## Dimension Reduction [3] : TSNE

![](https://upload.wikimedia.org/wikipedia/commons/2/27/MnistExamples.png)

- [🎛 Dimension Reduction [1] : PCA](https://www.kaggle.com/subinium/dimension-reduction-1-pca)
- [🎛 Dimension Reduction [2] : LDA](https://www.kaggle.com/subinium/dimension-reduction-2-lda)
- [🎛 Dimension Reduction [4] : UMAP](https://www.kaggle.com/subinium/dimension-reduction-4-umap)

## Import Library & Default Setting

In [None]:
import numpy as np # linear algebra
import pandas as pd # data processing, CSV file I/O (e.g. pd.read_csv)
import matplotlib as mpl
import matplotlib.pyplot as plt

import os
for dirname, _, filenames in os.walk('/kaggle/input'):
    for filename in filenames:
        print(os.path.join(dirname, filename))


In [None]:
# matplotlib configure
plt.rcParams['image.cmap'] = 'gray'
# Color from R ggplot colormap
color = ['#6388b4', '#ffae34', '#ef6f6a', '#8cc2ca', '#55ad89', '#c3bc3f', '#bb7693', '#baa094', '#a9b5ae', '#767676']

In [None]:
mnist = pd.read_csv('/kaggle/input/digit-recognizer/train.csv')
label = mnist['label']
mnist.drop(['label'], inplace=True, axis=1)

## T-SNE & Result

**TSNE** stands for t-Stochastic Nearest Neighbor.

It is very slow in terms of speed, but produces good clustering in terms of performance. However, it can be used because RAPID.AI has implemented a fast TSNE with GPU. I will add it later.

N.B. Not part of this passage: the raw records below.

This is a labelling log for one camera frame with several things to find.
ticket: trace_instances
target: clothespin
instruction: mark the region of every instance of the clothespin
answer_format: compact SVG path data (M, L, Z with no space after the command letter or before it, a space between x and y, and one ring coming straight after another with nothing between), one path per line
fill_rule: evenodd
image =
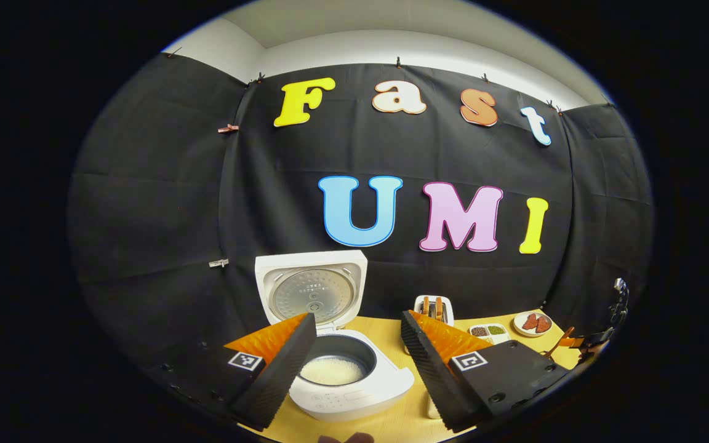
M231 124L226 124L225 128L220 128L217 130L218 134L224 134L225 132L239 131L239 126L231 126Z

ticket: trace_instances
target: blue letter
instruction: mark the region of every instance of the blue letter
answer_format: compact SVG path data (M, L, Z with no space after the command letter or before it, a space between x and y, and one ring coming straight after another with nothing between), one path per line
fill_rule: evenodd
M543 126L541 126L541 124L546 124L543 117L540 117L531 106L521 108L521 115L529 119L529 128L532 129L532 134L535 135L535 139L546 146L550 145L551 137L543 133Z
M379 176L368 180L377 191L377 222L369 229L352 225L354 177L332 176L319 180L324 193L324 229L338 243L353 247L374 246L386 241L396 225L396 191L403 186L399 177Z

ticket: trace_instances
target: pink letter
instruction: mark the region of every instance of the pink letter
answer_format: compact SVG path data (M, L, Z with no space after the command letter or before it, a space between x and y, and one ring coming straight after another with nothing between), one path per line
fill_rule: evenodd
M467 243L467 249L474 252L497 249L497 207L503 196L502 189L481 187L466 211L459 194L450 183L427 183L423 193L431 199L431 209L428 210L428 234L420 242L420 249L428 252L444 250L447 247L447 241L442 238L445 226L455 249L461 248L472 229L475 229L475 235Z

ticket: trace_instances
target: white plate
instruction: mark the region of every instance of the white plate
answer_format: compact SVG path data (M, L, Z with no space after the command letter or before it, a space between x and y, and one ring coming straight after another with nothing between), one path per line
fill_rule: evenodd
M548 333L551 330L551 328L549 328L546 332L542 332L542 333L535 332L535 328L532 328L531 330L523 330L521 328L521 326L524 325L524 323L527 321L527 317L529 317L530 314L535 314L535 316L546 317L546 320L548 320L548 322L551 323L552 326L554 326L554 322L552 322L552 320L549 319L549 316L546 314L540 314L538 312L533 312L533 311L523 312L521 314L516 315L516 317L514 317L514 319L513 319L513 327L521 335L526 335L527 337L540 337L543 334Z
M498 328L501 328L505 333L498 333L498 334L493 334L489 331L489 326L497 326ZM487 335L483 337L478 337L481 340L485 340L486 337L490 337L492 339L492 342L495 345L499 345L500 343L505 343L507 340L510 340L510 335L507 333L507 328L503 325L500 325L500 323L486 323L484 325L471 325L470 328L467 330L469 334L472 334L472 328L477 328L481 327L486 330Z

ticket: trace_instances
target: wooden table
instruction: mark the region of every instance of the wooden table
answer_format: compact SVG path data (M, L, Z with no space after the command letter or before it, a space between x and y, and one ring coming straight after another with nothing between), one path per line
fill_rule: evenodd
M485 319L456 320L455 327L466 331L471 325L500 323L505 326L510 338L518 340L539 352L548 351L563 336L563 331L554 323L551 326L551 330L541 337L525 337L515 331L513 326L514 317L515 314L509 314L498 317L485 317ZM355 432L365 432L373 435L376 443L391 443L393 441L437 443L455 435L472 431L474 428L455 434L452 431L448 431L439 418L437 420L428 418L426 413L428 391L417 373L412 357L403 351L400 325L400 320L371 319L371 317L355 317L346 325L349 330L356 330L366 334L399 368L410 368L414 375L414 384L398 403L380 414L360 418L359 420L326 423L307 415L287 395L270 427L264 429L264 432L256 432L256 434L264 435L264 437L283 443L316 443L320 435L328 435L337 438L339 441L346 441ZM554 351L554 359L562 367L571 369L579 361L579 350L557 348Z

It is supervised learning like LDA.

In [None]:
%%time
from sklearn.manifold import TSNE

tsne = TSNE(n_components=2,random_state=0)
mnist_tsne = tsne.fit_transform(mnist, label)

In [None]:
import plotly.graph_objects as go

fig = go.Figure()

for idx in range(10):
    fig.add_trace(go.Scatter(
        x = mnist_tsne[:,0][label==idx],
        y = mnist_tsne[:,1][label==idx],
        name=str(idx),
        opacity=0.6,
        mode='markers',
        marker=dict(color=color[idx])
        
    ))

fig.update_layout(
    width = 800,
    height = 800,
    title = "T-SNE result",
    yaxis = dict(
      scaleanchor = "x",
      scaleratio = 1
    ),
    legend=dict(
        orientation="h",
        yanchor="bottom",
        y=1.02,
        xanchor="right",
        x=1
    )
)


fig.show()

Certainly, you can see that clustering works better than traditional mathematical methodologies.